- Born: 19 November 1904 Ringsaker Municipality, Norway
- Died: 2 December 1961 (aged 57)
- Occupations: Zoologist Ichthyologist
- Relatives: Iacob Dybwad Sømme (brother)

= Sven Sømme =

Norwegian zoologist and ichthyologist

Sven Sømme (19 November 1904 - 2 December 1961) was a Norwegian zoologist and ichthyologist.

He was born in Ringsaker Municipality to physician Jacob Dybwad Sømme and Helene Sofie Sørensen. He was a brother of zoologist Iacob Dybwad Sømme, and his sister Ingerid was married to ship owner Sigval Bergesen the Younger. He chaired the fisheries school at Aukra Municipality in 1940, and served as Norway's fisheries inspector from 1946 to 1952. He published works on fish biology, salmon migration and entomology.

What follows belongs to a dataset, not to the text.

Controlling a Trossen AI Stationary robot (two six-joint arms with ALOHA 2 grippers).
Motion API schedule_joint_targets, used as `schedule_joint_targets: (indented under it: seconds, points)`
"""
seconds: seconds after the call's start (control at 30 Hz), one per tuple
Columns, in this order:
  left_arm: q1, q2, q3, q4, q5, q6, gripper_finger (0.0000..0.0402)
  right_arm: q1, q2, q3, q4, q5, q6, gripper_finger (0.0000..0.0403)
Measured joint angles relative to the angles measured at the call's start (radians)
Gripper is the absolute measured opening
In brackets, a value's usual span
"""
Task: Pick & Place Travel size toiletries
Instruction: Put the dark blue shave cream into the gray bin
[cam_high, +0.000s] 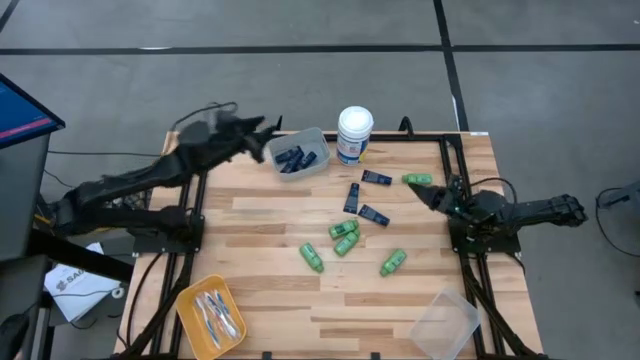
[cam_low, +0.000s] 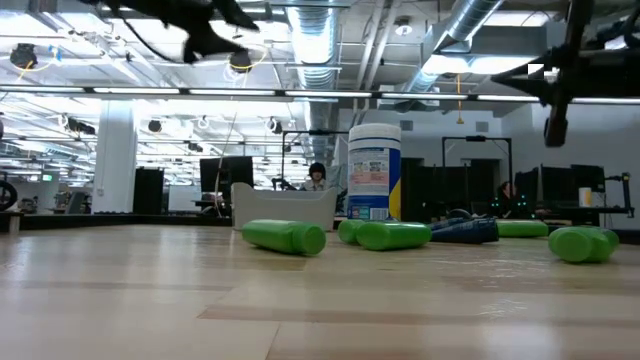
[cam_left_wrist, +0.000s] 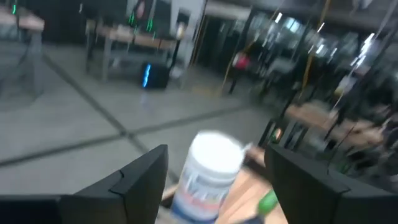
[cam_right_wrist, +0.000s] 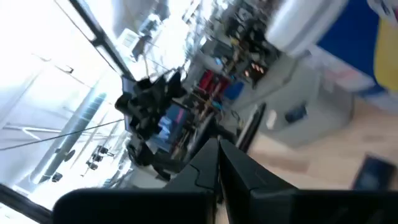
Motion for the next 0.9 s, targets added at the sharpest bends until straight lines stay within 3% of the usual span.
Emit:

During the German occupation of Norway he was active in the clandestine intelligence organization XU. After being caught by the German soldiers while photographing near a torpedo base on Otrøya (June 1944) he managed to escape from the guards at Åndalsnes. With the help of locals including mountaineer Arne Randers Heen he scrambled through the wild mountains between Isfjorden and Eikesdalen. He walked for days through the mountains to a hiding at Atnsjøen. He fled to Sweden and eventually arrived in the United Kingdom.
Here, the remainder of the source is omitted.